Consider a system of particles that make up an object.

Question: ``Let's play Jeopardy: Any set of objects or a single object that a physicist (or anyone else for that matter) chooses to regard as one thing for some purpose/purposes. The purposes usually are for calculation of properties including often future and/or past behavior."

What is a __________________, Alex?

1. system
2. universe
3. mass



Answer 1 is right.

The particles could be bound pieces in a rigid solid or fluid elements in a sample of fluid (e.g., a drop: see images) in complex relative motion.

Actually drop is a sort of quasi-semi-rigid object since the surface tension force gives it quasi-semi-rigid shape.

The small parts (fluid elements) of the drop can be regarded as the parcticles of the system.

The particles are classical or macroscopic, and so we can use Newtonian physics.

It doesn't really matter for what the particle size is for derivations, except that they are small compared to the object itself.

They have to be small enough that they can be accurately treated as point-masses.

This is guaranteed if one takes the particles small enough that the center of mass is independent of independent of the particle size.

We do NOT need quantum mechanics: the particles need never be that small for macroscopic objects.

But the particles could be very small.

Or somewhat larger like billard balls (see images).

Just as an illustration of a system of particles consider this classical-gas animation gif.

The gas is classical since the particles are acting like little billard balls (at least schematically).



A schematic movie of a confined gas.

The molecules have kinetic energy which can be measured by temperature.

The microscopic collisions of the molecules give rise to macroscopic pressure which is a force per unit area on any planar slice through the gas.

Credit: Greg L. According to Wikipedia permission is granted to copy, distribute and/or modify this document under the terms of the GNU Free Documentation License, Version 1.2 or any later version.

Download site: Wikipedia: Image:Translational motion.gif.

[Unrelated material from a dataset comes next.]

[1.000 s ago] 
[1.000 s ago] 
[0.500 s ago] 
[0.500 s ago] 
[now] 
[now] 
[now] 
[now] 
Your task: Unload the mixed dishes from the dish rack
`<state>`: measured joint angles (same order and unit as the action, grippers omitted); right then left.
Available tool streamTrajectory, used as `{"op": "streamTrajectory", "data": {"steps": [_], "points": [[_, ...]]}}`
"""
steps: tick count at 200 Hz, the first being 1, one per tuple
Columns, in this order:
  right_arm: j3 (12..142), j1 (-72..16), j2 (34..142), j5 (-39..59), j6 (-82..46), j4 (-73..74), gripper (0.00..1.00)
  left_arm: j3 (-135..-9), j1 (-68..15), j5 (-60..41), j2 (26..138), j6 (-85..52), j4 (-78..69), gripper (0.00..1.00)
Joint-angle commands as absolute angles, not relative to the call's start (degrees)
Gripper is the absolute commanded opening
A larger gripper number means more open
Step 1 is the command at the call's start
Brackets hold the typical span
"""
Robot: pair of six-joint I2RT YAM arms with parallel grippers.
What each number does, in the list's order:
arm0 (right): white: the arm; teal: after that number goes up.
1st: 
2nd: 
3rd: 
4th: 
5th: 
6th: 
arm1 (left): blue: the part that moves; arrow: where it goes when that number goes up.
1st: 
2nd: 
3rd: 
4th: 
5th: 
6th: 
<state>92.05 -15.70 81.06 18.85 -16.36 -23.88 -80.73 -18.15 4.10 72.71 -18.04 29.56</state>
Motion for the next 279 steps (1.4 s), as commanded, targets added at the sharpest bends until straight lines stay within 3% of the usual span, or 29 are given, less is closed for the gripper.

Label each particle by i or some other general index j, k, l, m, n, etc.
Question: The expression

               sum_i x_i

    

means:
1. sum_i times x_i?
2. sum up all the quantities x_i.
3. take the product of all the quantities x_i.
4. All of the above.



Answer 2 is right.

Question: In the notation the instructor adopts for html

                y**n 

    

means
1. y times n.
2. y divided by n.
3. y to the power n.



Answer 3 is right.

I just find it easy to write and understand this notation in html

I prefer it to fussing with html superscripts: e.g., yⁿ.

In fact, using double asterisks for exponents is a usage in fortran which in its original version was the first higher-level programming language.

It is NOT a dead or obsolete programming language despite what C and Java programmers may think.

Fortran has merely become specialized as the programming language for numerical calculations.

It's actually a very simple programming language to learn.

For each particle i, we have Newton's 2nd law in its more general form:

            F_i =  (dp/dt)_i 

            where F_i is the total force acting on particle i

            and

            dp/dt_i is the rate of change of momentum of particle i.

Now F_i can be decomposed by

       F_i = F_i(ext) + F_i(int)  ,

       F_i(ext) is the sum of the external forces acting on particle i,

       F_i(int) is the sum of the internal forces acting on particle i.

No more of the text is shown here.